The proteins were all His tagged, so we followed a basic protocol for purifying out His-tagged proteins. I had to make up lots of buffers first (lysis buffer, wash buffer, elution buffer, dialysis buffer) and then followed the protocol to try and purify out the proteins.
First the cells were lysed by resuspending in lysis buffer and emulsifying, and then the samples were centrifuged to remove debris and the lysate was incubated with a nickel slurry (nickel binds the His-tag on the desired protein). The incubated protein-nickel mixture is then passed down a column and washed with wash buffer several times (lots of watching things drip...) and finally the protein is eluted by adding a buffer containing a high concentration of imidazole (which competes with the tagged protein for binding to the nickel).

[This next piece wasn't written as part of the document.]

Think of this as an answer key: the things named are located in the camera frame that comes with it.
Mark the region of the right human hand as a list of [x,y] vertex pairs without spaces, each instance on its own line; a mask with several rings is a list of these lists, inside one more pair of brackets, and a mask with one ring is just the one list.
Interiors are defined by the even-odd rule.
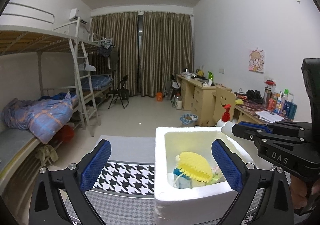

A protease was then added to cleave off the His tag, and the sample was then dialysed overnight to remove small molecules such as salts. Setting this up was a bit fiddly – the sample is pipetted into tubing, which needs to be double-clipped at each end to make sure no protein can leak out - I saw the importance of this when one morning I found one of the clips had come off (luckily the second was still in place!). Then the dialysis bag is left spinning gently in the buffer overnight.
Finally, the protein is removed from the dialysis bag and further purified by gel filtration. The principle of this is that proteins travel down a column containing lots of small beads, and small proteins can pass through these beads whereas larger proteins can’t. So, smaller proteins take longer to pass down the column due to taking a longer path through all of the beads, and different sizes of protein therefore come off the column at different times (larger ones first). Glass tubes collect these different fractions, and a trace is obtained which shows you which fractions contain protein. You can then run a gel using samples from the tubes which give peaks on the spectrum to confirm that a particular peak indicates presence of your desired protein.
The whole purification process took about a day and a half per protein, and there were a lot of new techniques for me. So, the PhD student supervised me closely for the first one, but as I kept repeating the techniques I got the hang of it and by the end was doing a lot of it myself. I’ve also got much better at loading the protein gels! (Although there was one slight mishap, where I didn’t add enough buffer and so the current didn’t run properly, with the result of a very interesting looking smiling gel with very distorted lanes...). At the end, we concentrated down all of the proteins by spinning through a concentrator tube containing a membrane which retains proteins above a particular size, and then finally we measured the protein concentration. We found that we had obtained a very large amount of one of the proteins (which we knew we would, as we got massive chunky bands on the gels we’d run) and much smaller amounts of the other 2. From the gels we ran of the products, it looks like this is because only one of the proteins actually expressed properly – unfortunately the other 2 didn’t really express and were full of contaminants. Never mind, we can always try again....
So, that's about it - I'd be surprised if anyone's actually read this far what with the length of this post! Just shows how busy the last few weeks have been....only 2 more to go now!